To respect someone’s autonomy means that you do not coerce someone into doing something they don’t want to do. It requires that you don’t manipulate people or ignore their interests.
Justice is concerned with treating people fairly.
It can refer to:
- Outcomes, such as gender equality, or
- Processes, such as having the possibility to challenge decisions or having a right to redress
These are referred to, respectively, as substantive and procedural fairness.
The principle of justice is violated whenever:
- Algorithms are biased in unjustifiable ways that favor some people over others, or
- Algorithms are embedded in a system that does not comply with fair procedures
Ethical Principles Specific to AI Ethics
There are several ethical principles that are specific to the field AI ethics.

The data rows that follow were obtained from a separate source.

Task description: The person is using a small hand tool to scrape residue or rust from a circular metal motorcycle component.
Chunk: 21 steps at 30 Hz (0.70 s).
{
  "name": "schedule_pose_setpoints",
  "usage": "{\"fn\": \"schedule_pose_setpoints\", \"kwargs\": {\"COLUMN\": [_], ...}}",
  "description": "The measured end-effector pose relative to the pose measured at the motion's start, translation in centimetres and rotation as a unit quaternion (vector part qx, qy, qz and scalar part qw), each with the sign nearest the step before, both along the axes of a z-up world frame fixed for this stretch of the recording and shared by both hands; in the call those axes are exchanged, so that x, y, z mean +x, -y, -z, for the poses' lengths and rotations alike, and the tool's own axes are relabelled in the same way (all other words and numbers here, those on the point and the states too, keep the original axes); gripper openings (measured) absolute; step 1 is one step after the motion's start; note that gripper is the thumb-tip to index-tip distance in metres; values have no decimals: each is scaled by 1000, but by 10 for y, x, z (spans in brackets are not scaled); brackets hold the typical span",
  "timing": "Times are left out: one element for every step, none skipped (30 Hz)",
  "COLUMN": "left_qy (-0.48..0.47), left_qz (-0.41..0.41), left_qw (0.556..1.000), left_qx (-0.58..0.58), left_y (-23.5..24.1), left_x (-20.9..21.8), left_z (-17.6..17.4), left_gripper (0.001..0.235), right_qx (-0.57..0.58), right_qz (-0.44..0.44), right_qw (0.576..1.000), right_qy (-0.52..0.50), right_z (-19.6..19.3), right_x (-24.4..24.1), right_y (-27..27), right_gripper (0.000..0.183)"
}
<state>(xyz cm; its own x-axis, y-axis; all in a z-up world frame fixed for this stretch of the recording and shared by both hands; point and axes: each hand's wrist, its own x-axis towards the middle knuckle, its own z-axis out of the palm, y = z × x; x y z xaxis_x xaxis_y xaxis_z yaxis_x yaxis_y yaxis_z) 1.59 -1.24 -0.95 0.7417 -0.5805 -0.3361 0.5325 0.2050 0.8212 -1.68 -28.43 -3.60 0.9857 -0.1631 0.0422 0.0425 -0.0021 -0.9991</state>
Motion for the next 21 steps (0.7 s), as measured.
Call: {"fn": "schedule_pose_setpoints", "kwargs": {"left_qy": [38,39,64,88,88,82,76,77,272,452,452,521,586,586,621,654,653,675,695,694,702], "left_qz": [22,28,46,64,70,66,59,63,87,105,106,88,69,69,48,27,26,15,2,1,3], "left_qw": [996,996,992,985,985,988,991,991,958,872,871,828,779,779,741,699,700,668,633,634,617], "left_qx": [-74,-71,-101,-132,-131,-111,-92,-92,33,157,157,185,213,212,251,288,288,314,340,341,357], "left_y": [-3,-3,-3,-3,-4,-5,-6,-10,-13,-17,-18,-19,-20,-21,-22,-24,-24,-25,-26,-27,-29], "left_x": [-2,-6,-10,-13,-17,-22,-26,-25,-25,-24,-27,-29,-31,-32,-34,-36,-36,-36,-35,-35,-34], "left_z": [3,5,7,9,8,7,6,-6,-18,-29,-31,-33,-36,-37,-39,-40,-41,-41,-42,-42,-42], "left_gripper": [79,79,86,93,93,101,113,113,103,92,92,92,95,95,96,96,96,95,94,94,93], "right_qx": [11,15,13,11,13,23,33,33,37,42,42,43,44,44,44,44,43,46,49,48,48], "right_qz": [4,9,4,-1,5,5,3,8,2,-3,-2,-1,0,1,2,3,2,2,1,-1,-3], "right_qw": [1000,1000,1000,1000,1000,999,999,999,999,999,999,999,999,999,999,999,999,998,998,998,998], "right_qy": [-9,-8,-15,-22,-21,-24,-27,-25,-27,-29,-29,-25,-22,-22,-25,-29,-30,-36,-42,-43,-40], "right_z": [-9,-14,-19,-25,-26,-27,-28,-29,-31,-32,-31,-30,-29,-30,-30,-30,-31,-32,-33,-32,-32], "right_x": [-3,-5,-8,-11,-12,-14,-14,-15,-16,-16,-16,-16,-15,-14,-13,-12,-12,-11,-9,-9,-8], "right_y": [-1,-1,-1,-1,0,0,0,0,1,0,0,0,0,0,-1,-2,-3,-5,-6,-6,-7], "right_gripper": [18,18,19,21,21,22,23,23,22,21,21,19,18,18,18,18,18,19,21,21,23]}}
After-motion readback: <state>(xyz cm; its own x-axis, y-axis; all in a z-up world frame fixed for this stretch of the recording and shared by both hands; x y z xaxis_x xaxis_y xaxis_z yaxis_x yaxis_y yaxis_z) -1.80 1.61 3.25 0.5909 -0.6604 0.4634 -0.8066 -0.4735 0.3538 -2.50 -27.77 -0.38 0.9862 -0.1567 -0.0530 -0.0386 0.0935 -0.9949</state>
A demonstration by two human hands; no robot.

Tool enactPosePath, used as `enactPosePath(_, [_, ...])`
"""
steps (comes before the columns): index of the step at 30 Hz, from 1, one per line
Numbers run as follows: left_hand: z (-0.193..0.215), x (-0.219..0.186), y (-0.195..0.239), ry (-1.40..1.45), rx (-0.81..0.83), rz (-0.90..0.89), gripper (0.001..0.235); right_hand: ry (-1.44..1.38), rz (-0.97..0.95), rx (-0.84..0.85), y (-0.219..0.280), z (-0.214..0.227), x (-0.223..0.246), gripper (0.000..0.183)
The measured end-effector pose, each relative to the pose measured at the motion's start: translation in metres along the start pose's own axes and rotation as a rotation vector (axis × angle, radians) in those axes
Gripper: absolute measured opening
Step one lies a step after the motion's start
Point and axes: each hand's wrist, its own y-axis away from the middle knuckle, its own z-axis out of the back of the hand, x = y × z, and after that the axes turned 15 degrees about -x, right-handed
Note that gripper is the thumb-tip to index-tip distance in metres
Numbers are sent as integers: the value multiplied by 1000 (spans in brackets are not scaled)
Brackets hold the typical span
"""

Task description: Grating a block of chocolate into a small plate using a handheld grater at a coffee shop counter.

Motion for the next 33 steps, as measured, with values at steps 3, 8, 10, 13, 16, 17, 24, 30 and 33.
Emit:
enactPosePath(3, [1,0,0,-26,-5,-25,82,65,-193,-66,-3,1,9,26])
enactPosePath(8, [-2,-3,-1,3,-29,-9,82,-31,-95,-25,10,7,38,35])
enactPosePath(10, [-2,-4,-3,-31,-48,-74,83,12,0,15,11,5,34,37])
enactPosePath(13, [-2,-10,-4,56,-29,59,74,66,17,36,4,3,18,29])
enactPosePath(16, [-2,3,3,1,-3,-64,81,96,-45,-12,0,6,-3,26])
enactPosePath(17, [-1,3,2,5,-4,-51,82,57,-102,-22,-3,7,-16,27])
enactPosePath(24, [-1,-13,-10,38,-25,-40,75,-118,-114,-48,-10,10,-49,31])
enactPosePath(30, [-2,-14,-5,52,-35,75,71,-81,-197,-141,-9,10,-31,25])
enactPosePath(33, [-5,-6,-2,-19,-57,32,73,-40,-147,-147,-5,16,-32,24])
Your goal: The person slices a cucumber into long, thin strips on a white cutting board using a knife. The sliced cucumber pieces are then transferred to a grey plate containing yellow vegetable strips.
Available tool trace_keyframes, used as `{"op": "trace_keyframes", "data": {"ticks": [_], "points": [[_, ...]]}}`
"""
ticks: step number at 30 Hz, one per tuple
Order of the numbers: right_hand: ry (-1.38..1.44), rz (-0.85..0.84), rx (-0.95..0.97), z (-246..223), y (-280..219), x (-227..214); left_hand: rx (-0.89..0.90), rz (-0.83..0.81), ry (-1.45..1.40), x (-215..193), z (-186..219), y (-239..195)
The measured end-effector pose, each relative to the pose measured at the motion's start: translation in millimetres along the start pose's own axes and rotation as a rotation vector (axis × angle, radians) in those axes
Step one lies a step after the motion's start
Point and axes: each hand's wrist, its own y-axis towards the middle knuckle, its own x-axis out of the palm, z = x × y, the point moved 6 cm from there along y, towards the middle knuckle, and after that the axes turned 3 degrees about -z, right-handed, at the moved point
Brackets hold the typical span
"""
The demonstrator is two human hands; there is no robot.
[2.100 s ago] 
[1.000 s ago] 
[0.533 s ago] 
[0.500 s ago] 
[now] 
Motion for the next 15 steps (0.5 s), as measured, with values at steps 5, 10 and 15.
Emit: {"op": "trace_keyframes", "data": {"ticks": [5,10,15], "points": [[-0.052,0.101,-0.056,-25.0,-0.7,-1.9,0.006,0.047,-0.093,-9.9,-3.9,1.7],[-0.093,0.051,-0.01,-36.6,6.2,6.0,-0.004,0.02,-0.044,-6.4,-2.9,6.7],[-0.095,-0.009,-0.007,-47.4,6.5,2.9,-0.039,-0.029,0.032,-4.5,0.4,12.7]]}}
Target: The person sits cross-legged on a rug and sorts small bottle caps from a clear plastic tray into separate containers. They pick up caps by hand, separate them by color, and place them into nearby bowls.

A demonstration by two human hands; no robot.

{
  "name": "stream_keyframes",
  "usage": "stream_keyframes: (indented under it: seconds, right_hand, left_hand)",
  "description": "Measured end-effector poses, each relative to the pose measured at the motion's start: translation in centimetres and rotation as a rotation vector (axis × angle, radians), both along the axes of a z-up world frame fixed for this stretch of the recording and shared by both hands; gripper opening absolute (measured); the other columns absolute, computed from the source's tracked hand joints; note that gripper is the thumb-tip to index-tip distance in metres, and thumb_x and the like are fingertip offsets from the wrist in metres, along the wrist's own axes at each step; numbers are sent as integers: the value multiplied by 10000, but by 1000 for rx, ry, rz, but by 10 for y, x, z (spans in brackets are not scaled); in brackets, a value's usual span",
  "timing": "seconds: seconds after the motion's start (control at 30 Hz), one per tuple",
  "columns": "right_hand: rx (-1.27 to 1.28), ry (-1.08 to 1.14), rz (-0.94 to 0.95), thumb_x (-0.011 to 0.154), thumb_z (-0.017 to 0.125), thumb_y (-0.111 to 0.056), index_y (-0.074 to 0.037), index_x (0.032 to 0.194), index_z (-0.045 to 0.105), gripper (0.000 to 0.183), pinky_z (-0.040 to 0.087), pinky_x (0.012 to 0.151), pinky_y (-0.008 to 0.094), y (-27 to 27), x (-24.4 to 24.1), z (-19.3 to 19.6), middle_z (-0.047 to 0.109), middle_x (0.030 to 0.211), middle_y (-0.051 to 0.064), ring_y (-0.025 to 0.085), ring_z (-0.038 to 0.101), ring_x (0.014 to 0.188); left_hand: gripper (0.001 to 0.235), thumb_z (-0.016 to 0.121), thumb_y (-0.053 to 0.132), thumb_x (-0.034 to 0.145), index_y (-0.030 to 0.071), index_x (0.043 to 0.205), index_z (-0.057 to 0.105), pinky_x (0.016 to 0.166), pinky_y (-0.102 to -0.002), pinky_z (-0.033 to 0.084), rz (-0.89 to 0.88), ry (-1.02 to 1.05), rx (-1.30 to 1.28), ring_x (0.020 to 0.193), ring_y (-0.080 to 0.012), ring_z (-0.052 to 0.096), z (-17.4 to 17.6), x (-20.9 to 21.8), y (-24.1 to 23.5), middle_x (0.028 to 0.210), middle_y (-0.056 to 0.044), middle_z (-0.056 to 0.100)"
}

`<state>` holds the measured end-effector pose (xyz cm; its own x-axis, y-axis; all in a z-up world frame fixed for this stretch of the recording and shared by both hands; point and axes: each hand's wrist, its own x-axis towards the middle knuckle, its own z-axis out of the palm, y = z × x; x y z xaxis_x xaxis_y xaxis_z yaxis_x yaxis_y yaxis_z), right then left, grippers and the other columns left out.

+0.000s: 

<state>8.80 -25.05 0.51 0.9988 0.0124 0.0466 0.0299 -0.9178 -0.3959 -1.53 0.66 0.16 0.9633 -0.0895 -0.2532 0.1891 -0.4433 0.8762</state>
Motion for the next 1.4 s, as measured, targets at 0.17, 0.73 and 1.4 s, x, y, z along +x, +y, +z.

Accountability and Responsibility
As algorithms become more common and are deployed in more areas by more firms and other institutions, there is a risk that accountability is lost whenever algorithms are involved.
Respect for Privacy
Human beings need privacy to be able to relax from the burden of being with other people. We need it to explore new ideas freely to make up our own minds, which is why it is crucial for autonomy.
Transparency and Explicability
Transparency is the most prevalent principle in AI ethics codes.
Elements that make AI special are its complexity and opacity. Most ML algorithms are opaque (“black box”) – it is hard to understand what is going on inside the algorithm.
Explicability – sometimes called explainability or interpretability – can be interpreted in many ways, but the main idea is that for an algorithm to be transparent enough we need to have some rough understanding of how it works, even if we don’t fully understand the code.